Rabu, 26 Desember 2012

Misteri di Keluarga Tumini

Misteri di Keluarga Tumini

Setiap kehidupan berumah tangga hampir tidak pernah sepi dengan masalah,  seperti ombak yang datang dan menyelinap membawa sebuah misteri yang tidak pernah bisa diperhitungkan.

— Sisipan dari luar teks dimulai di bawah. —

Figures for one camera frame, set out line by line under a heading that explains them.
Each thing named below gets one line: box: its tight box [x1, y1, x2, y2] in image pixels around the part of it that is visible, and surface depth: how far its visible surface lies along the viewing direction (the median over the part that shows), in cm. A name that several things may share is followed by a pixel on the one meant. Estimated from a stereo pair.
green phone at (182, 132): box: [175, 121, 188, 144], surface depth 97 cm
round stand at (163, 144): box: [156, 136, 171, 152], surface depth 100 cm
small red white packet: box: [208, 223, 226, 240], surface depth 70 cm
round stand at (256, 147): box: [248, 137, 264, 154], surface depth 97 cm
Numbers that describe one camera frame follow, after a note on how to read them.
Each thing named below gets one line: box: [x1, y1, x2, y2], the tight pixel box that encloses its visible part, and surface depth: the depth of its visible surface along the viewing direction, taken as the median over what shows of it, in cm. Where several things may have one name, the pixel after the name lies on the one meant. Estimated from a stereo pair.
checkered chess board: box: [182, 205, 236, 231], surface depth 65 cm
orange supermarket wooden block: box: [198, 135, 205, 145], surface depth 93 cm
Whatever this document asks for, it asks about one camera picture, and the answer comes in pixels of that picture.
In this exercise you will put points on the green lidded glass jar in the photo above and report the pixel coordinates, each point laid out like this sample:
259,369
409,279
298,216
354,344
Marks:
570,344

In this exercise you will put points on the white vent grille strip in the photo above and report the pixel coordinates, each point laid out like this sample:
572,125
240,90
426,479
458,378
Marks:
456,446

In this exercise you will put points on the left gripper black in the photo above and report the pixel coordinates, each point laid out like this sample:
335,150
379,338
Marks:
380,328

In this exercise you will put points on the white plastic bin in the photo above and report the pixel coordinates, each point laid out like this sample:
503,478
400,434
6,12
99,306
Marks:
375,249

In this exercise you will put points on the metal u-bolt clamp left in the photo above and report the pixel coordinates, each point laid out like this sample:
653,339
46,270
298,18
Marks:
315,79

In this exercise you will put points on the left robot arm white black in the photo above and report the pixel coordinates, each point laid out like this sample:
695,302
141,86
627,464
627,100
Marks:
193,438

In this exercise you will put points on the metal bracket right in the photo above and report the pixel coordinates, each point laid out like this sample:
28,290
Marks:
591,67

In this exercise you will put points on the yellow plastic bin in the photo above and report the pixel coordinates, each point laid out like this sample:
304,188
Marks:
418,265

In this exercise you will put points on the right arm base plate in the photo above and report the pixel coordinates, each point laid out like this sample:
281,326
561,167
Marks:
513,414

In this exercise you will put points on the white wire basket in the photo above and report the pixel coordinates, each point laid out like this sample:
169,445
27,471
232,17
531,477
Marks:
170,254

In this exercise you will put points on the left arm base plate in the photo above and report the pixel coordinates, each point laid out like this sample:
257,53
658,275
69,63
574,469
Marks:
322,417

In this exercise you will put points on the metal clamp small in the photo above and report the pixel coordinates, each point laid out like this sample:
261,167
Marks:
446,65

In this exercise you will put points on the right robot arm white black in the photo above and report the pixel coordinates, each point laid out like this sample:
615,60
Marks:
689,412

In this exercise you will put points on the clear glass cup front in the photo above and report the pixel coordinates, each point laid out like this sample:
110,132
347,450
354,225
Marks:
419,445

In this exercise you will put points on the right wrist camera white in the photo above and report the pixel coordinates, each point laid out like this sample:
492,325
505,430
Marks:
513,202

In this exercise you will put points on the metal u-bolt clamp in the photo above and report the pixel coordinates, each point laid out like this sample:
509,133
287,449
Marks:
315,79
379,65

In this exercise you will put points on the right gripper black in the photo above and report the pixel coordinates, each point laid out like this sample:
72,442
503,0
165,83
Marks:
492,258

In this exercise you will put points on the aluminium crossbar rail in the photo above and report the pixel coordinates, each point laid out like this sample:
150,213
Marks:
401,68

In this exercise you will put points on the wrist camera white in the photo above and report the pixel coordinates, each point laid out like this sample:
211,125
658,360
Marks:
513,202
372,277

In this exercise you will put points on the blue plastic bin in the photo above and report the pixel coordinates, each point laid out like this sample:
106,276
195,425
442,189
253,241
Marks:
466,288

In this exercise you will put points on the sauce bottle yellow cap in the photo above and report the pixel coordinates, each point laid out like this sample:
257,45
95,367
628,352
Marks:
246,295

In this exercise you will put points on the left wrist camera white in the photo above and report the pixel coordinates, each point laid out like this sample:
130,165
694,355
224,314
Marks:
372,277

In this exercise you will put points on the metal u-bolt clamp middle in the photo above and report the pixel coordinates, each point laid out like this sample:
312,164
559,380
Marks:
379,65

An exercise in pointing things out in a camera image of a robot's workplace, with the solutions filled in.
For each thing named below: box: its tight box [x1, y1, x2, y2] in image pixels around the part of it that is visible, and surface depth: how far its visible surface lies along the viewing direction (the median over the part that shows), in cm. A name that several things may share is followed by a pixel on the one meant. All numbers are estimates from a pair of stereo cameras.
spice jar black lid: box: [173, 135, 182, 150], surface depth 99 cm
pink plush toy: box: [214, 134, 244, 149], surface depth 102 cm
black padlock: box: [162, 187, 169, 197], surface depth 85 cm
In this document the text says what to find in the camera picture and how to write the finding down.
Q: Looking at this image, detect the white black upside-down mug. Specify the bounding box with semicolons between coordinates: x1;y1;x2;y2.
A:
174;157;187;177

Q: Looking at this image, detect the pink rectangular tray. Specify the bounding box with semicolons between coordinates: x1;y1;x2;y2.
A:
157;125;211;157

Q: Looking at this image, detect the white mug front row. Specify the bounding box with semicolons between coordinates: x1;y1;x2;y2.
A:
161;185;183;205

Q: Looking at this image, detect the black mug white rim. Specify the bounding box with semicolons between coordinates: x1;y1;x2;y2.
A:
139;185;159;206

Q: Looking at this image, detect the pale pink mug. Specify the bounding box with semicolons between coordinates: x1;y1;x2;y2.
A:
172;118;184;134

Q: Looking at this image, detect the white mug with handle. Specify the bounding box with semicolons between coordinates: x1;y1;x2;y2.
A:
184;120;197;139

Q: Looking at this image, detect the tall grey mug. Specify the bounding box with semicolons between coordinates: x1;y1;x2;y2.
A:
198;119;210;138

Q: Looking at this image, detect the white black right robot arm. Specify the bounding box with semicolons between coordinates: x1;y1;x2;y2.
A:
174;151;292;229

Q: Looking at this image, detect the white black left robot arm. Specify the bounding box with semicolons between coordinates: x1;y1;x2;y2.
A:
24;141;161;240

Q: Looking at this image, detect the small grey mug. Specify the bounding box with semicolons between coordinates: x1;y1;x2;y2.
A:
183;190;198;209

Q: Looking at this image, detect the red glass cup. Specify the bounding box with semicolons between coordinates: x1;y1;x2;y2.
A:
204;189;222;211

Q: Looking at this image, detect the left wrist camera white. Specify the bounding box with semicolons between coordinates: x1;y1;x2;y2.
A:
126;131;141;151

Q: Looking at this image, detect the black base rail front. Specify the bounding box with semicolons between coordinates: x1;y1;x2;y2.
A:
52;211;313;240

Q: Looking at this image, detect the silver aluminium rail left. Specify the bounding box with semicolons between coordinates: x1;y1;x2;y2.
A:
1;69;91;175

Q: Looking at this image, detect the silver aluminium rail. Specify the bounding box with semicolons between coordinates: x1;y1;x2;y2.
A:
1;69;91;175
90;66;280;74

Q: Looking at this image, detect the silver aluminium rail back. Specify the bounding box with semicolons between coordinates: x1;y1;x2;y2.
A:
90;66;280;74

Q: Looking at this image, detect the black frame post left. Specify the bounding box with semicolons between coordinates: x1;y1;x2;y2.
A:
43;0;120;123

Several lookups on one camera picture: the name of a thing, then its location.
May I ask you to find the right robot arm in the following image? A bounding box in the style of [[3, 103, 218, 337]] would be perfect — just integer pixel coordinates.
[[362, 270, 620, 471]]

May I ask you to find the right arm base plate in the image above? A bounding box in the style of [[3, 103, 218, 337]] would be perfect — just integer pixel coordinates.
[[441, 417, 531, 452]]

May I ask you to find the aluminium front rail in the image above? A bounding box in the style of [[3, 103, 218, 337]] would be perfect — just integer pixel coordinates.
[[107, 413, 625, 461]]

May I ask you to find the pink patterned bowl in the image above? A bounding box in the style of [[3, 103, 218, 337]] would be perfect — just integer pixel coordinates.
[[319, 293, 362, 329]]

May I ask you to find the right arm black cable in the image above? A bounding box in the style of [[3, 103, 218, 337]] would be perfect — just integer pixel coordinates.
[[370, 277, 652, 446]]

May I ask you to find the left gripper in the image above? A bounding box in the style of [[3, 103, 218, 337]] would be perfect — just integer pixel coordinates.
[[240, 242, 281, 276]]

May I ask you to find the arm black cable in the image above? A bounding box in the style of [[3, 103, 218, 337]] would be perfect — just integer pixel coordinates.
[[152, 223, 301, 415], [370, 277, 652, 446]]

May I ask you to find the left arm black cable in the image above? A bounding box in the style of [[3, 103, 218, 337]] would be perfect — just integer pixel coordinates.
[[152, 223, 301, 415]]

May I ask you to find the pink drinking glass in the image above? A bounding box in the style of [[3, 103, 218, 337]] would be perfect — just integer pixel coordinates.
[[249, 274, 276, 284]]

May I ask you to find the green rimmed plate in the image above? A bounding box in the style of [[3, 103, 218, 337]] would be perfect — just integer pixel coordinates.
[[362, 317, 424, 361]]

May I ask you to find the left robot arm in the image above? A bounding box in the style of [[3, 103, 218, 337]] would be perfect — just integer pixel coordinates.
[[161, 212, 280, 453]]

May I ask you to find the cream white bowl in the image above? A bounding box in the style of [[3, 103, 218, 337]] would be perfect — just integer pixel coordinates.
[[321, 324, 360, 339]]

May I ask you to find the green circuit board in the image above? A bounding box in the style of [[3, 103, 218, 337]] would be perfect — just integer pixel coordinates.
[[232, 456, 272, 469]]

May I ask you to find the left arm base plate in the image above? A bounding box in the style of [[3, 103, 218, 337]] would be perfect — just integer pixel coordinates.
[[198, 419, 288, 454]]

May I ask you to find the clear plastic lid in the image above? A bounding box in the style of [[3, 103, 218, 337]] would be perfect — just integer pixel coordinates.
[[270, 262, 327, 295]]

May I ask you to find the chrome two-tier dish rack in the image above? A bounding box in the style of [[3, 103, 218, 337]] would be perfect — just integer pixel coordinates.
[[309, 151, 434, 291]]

Sore itu di rumah Tumini ada pertengkaran yang keras antara Meilan dan Istri favorit Bagyo, Lolita. 
***
Sesuai rencana, setelah Tahun kemarin dengan Tumini, maka gilirannya tahun ini yang di ajak Bagyo adalah  Meilan. Tetapi Lolita memaksa untuk ikut ke Australia, sehingga Tumini agak bertindak keras pada Lolita.
Dan pagi itu Bagyo berangkat bersama bersama  Meilan , Lolita mengurus Kantor bersama Helena dan Tumini menghadiri rapat  sesuai yang di rebcabakan.
.
Lagi susah....!
Selesai menghadiri pertemuan itu, Tumini ingin segera pulang, karena merasa fisiknya agak lemah. Dia benar merasakan agak lemas saat itu, dan perlahan-lahan membuka pintu mobilnya dan dia seperti ada yang dipikirkan. Dia tetap membawa mobil itu untuk pulang, dan benar pikirannya melayang dan semakin kacau.
Tumini langsung menghentikan mobilnya dan belok kesebuah Kafe, dan benar jika harus pulang kerumah, mungkin saja tubuhnya tidak kuat dan pasti tidak akan sampai kerumah dengan utuh.

“Tetapi aku harus kuat, dan itu harus karena anak-anak masih memerlukan bimbingan”pikiran nya seperti memaksanya.
“Aku harus minta tolong siapa? Pikiranku masih waras, tetapi tubuhku kurang mampu menahan gejolak ini.”
“Jika harus memberitahu orang rumah, maka mereka pasti sangat ribut, dan masalahnya semakin meluas.”
Ada lintasan pikiran yang tipis lewat angan-angannya dan mungkin itu baik, adalah memberitahu Mbak Lucia.

“Apa yang harus aku lakukan?”

Tumini dengan sisa tenaganya mencoba menghubungi Lucia, kemudian, “Kakak…! Aku minta tolong..! Aku ada di Kafe…  Bisakah menjemput aku?  Dan seterusnya ..titik.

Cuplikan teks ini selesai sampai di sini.